A record $1.41 trillion in cash was committed to buy U.S. public companies and repurchase shares in U.S. public companies in 2015, TrimTabs Investment Research reported this week.
“Last year’s volume easily surpassed the previous record of $1.27 trillion in 2007,” said TrimTabs CEO David Santschi. “It’s not surprising that corporate America turned more to financial engineering as revenue and profits stagnated.”
Cash takeovers reached $682 billion in 2015, smashing the previous record of $448 billion in 2007, TrimTabs reported in a research note. Previous interim peaks in 1999 and 2007 both coincided with major market tops.
U.S. companies also announced share repurchases of $725 billion in 2015, second only to the $810 billion notched in 2007.

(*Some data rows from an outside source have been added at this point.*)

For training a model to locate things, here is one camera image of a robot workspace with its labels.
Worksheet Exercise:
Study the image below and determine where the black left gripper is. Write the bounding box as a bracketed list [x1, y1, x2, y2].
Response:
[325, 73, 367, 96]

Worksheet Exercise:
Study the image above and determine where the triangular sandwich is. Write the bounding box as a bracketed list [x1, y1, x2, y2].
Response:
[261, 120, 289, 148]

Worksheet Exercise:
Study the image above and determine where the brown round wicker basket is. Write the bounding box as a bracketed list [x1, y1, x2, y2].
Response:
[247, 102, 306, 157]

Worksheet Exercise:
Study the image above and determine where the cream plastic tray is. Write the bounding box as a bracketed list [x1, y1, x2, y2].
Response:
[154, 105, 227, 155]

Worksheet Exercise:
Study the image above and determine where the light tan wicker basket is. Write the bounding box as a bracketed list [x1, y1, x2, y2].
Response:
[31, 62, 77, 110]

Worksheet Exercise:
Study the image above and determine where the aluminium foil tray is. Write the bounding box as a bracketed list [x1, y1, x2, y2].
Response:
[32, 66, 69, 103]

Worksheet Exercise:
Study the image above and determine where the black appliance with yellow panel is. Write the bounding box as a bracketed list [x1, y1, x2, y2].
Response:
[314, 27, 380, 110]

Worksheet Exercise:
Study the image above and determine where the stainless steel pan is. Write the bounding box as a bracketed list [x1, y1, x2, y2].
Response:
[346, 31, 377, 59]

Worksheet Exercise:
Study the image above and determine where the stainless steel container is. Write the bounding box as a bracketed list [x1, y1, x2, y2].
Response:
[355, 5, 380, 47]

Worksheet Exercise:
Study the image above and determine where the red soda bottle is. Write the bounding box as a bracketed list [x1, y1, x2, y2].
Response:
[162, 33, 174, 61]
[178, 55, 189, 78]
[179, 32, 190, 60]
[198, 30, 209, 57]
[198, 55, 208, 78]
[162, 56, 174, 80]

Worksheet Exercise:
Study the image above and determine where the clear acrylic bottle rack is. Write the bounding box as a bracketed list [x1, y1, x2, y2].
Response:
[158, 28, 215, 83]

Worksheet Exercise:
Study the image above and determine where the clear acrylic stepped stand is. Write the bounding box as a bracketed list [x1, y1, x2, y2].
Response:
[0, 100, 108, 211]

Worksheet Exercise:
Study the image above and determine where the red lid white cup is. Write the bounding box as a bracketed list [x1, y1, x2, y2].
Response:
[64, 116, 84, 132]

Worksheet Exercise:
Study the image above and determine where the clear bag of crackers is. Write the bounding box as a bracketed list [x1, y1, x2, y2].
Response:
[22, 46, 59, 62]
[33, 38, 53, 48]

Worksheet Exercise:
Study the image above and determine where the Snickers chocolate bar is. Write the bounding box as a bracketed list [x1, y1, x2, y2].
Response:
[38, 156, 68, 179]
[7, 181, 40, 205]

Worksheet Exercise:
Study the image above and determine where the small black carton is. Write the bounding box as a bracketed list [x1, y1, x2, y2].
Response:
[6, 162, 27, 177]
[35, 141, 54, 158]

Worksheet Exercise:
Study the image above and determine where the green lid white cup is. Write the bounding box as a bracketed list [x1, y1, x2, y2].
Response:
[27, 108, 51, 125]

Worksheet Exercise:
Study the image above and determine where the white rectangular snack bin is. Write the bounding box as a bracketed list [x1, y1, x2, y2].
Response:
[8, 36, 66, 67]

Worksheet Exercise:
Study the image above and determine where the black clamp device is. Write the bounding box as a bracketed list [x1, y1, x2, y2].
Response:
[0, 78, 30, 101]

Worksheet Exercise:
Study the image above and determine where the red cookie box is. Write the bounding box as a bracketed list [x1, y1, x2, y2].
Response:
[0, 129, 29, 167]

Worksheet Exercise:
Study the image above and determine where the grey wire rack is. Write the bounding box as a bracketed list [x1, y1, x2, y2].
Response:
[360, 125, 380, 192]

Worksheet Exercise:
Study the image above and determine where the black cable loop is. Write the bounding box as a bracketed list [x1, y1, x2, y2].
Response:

“The merger boom is a longer-term negative signal for U.S. equities,” said David Santschi, chief executive officer at TrimTabs. “Stock performance tends to deteriorate after periods of heavy merger activity, which is what we saw in the second half of last year.”
The largest cash mergers last year included Dell’s agreement to buy EMC using $46.2 billion in cash, Anthem’s $45.0 billion all-cash offer for Cigna, Berkshire Hathaway’s $32.4 billion all-cash offer for Precision Castparts, and Charter Communications’ $28.3 billion all-cash bid for Time Warner Cable.